I’ve been reading a marvelous book recently: Fierce Conversations: Achieving Success at Work and in Life One Conversation at a Time, by Susan Scott.  In addition to setting forth a valuable approach to conversations that facilitate exploration of the truth and collaborative problem-solving, Scott sets out a Decision Tree that supervising lawyers can use to explain a junior lawyer’s scope of authority — quickly, simply, and in a framework that permits easy shorthand reference in the future.

Scott’s Decision Tree comprises 4 categories of decisions (quoted from page 119, Fierce Conversations):

Leaf Decisions: Make the decision.  Act on it.  Do not report the action you took.

Branch Decisions: Make the decision.  Act on it.  Report the action you took daily, weekly, or monthly.

Trunk Decisions: Make the decision.  Report your decision before you take action.
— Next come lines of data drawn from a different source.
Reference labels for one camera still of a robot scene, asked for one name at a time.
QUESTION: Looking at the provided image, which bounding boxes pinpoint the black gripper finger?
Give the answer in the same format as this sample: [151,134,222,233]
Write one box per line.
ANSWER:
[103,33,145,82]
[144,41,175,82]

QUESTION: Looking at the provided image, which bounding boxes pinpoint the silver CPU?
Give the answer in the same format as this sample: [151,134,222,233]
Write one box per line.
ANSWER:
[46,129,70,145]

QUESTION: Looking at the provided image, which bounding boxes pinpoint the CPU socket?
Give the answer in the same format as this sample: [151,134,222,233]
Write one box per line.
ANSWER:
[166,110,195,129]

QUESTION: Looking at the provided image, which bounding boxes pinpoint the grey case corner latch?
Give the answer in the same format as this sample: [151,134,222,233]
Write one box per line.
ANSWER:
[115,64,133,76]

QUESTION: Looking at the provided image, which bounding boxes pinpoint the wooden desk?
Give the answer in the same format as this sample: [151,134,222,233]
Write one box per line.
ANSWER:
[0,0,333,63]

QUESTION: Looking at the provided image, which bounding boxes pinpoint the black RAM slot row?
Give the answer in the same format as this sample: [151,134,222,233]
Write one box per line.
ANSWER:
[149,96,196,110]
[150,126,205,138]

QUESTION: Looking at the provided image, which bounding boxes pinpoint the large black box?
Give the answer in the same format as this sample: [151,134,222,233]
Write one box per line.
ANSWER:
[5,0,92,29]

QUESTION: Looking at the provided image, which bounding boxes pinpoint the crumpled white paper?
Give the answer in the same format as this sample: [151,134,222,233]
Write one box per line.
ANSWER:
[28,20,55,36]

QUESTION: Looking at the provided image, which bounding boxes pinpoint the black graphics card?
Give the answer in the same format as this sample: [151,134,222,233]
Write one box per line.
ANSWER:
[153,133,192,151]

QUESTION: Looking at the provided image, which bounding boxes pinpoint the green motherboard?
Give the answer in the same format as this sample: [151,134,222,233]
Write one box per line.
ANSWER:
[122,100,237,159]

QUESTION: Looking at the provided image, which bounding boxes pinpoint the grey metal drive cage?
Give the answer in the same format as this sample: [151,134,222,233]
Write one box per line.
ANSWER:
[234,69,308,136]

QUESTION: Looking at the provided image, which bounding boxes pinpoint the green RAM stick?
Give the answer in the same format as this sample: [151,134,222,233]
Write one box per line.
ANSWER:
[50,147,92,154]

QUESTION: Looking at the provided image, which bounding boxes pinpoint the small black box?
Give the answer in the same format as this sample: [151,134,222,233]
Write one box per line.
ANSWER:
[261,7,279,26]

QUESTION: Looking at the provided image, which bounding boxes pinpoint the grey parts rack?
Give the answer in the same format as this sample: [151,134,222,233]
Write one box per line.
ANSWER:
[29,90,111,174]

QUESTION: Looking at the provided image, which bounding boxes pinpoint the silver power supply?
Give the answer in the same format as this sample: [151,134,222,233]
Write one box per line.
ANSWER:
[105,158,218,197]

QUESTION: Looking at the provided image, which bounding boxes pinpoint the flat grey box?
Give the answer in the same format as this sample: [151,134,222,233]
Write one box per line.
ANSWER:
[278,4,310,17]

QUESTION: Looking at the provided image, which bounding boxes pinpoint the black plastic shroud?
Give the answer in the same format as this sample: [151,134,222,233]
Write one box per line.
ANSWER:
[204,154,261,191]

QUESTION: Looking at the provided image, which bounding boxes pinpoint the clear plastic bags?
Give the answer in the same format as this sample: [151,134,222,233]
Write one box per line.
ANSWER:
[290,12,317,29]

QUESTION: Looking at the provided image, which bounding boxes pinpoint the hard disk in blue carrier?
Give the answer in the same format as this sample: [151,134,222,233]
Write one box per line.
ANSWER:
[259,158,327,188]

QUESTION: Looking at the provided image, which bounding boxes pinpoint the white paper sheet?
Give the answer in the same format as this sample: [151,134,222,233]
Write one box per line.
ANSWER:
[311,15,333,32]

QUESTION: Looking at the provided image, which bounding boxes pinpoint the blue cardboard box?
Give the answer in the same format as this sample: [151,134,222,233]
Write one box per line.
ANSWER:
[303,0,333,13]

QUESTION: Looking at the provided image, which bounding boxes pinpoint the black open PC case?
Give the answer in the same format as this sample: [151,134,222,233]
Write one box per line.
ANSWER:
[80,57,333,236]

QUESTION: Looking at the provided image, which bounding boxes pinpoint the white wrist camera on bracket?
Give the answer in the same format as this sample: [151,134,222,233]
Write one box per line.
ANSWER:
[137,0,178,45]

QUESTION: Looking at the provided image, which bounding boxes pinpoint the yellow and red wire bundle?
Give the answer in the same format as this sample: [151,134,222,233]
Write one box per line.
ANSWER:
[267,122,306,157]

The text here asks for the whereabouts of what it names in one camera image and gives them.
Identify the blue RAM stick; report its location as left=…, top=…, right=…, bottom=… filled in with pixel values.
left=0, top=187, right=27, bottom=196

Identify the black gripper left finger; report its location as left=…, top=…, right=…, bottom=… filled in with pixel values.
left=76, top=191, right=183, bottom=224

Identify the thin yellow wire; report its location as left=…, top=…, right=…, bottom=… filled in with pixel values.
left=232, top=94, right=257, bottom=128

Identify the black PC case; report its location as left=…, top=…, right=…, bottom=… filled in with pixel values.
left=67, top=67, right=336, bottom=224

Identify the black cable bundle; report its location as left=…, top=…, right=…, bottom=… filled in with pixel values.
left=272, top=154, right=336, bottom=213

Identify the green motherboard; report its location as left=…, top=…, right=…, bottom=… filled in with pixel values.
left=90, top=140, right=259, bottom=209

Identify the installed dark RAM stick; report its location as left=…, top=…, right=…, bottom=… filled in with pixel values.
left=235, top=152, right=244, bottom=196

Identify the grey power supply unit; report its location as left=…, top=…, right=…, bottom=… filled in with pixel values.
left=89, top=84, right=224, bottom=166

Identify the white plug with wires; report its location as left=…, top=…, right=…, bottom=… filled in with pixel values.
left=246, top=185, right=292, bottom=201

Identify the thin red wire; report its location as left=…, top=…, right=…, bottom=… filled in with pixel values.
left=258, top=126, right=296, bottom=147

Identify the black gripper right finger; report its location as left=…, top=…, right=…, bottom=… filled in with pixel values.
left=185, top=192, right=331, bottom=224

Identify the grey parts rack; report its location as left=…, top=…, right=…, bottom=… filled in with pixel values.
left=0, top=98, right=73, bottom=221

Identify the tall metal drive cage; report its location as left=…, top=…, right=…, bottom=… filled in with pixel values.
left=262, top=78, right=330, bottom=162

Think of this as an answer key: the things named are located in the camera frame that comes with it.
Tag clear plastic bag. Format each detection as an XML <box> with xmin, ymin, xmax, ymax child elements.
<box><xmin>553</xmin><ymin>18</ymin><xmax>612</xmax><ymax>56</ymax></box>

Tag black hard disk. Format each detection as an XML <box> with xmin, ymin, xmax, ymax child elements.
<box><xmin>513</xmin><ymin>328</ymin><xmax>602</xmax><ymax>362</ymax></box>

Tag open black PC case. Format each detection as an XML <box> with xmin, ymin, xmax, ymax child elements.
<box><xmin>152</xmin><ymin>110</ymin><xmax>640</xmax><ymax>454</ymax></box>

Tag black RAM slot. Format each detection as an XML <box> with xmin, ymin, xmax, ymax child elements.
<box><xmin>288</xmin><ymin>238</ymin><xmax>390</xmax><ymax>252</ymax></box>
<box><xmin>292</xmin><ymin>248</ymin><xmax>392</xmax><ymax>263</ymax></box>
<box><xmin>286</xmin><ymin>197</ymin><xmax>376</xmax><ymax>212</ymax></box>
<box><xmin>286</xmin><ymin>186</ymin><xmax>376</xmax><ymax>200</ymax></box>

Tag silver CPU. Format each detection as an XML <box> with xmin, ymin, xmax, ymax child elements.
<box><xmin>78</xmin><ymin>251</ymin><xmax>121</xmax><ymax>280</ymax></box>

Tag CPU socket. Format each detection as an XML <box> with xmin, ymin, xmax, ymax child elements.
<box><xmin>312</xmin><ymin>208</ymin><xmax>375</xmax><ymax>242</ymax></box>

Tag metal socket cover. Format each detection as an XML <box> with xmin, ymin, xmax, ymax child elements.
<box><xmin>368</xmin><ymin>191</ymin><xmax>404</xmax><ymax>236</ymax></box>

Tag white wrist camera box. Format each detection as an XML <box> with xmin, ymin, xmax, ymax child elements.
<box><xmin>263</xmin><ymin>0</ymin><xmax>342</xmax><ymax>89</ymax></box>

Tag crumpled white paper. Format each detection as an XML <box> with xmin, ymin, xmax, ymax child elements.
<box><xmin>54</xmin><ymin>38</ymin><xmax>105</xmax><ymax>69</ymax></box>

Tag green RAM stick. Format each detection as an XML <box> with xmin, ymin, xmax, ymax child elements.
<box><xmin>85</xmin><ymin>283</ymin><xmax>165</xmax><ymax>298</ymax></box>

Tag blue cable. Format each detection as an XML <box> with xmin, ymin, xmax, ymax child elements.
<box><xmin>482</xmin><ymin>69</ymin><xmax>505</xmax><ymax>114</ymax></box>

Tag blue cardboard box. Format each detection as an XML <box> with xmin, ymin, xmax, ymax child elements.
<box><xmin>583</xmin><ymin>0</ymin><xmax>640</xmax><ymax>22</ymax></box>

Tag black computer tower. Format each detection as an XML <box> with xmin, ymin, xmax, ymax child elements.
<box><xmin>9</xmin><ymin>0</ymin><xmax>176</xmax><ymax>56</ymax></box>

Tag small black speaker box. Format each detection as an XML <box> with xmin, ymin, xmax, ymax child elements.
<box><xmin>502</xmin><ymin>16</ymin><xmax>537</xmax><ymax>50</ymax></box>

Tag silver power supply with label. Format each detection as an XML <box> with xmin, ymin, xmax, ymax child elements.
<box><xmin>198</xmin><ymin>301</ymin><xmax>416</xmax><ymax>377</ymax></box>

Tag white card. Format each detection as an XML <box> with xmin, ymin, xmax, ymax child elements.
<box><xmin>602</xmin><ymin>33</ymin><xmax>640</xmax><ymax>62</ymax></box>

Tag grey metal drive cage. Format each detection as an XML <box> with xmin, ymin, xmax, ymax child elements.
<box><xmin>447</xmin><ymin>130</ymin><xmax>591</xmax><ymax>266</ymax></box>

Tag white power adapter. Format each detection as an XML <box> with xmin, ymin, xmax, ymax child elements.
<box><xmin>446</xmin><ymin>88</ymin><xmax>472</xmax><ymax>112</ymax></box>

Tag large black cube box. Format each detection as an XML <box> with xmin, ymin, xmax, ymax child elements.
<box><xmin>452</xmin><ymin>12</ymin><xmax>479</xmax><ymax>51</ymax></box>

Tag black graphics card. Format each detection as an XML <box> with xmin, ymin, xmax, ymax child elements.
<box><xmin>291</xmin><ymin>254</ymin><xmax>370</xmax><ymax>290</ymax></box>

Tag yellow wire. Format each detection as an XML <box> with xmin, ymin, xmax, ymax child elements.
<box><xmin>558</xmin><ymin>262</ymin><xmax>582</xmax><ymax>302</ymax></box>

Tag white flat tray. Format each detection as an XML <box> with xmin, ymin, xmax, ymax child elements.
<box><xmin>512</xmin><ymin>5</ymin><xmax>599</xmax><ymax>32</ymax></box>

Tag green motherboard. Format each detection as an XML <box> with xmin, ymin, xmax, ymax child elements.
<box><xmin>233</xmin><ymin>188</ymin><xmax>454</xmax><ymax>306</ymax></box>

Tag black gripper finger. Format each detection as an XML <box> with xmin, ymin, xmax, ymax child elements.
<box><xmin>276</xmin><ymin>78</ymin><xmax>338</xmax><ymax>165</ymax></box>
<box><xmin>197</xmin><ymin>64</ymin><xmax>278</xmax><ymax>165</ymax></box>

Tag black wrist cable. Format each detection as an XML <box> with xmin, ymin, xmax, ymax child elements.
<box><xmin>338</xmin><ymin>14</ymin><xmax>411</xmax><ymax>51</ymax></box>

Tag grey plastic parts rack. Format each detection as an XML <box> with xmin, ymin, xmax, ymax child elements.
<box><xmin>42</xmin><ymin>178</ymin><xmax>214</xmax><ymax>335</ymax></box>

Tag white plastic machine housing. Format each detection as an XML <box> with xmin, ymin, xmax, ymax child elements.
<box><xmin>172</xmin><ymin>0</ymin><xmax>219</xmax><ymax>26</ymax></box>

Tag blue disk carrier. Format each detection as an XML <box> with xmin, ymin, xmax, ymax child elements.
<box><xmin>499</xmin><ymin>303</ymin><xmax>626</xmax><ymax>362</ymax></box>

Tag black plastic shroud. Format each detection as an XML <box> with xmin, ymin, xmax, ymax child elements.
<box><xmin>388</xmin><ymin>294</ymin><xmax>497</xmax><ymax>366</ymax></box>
Root Decisions: Make the decision jointly, with input from many people.  These are the decisions that, if poorly made and implemented, could cause major harm to the organization.

It’s quickly apparent how these categories can be used in the practice setting.  In the context of litigation, for instance, a partner might identify deciding whether documents are relevant and thus to be produced as leaf decisions, deciding what witnesses to interview as branch decisions, preparing discovery requests as trunk decisions, and deciding whether to move for a temporary injunction as a root decision.  As the associate advances, more and more decisions will become leaf and branch decisions, which is a strong indication that the associate is becoming more skilled and thus merits more authority.

This same principle is useful in a wide variety of other settings.  Suppose, for example, that you had decided to embark on a marketing program, and you decided to mail firm literature to some unidentified people and to invite others to lunch, to accept some requests to speak at CLE meetings or to write articles, and to use your box seats at a sporting event to thank or to woo particular clients.  The Decision Tree formula would permit you to delegate this process to a large extent to your assistant by explaining which steps you want her to undertake on her own without reporting back (sending out the marketing materials to new contacts), which you want her to do and to let you know about (setting up lunches with those in a designated group), which you want her to filter and then check with you about (”I don’t think you’ll want to speak at these conferences, but client XYZ always attends this one, so you may want to consider that”), and which decisions require input from you and perhaps others (which clients and colleagues should be invited to the playoffs).

Think today about how you can use Scott’s Decision Tree to clarify your own scope of authority and that of others with whom you work.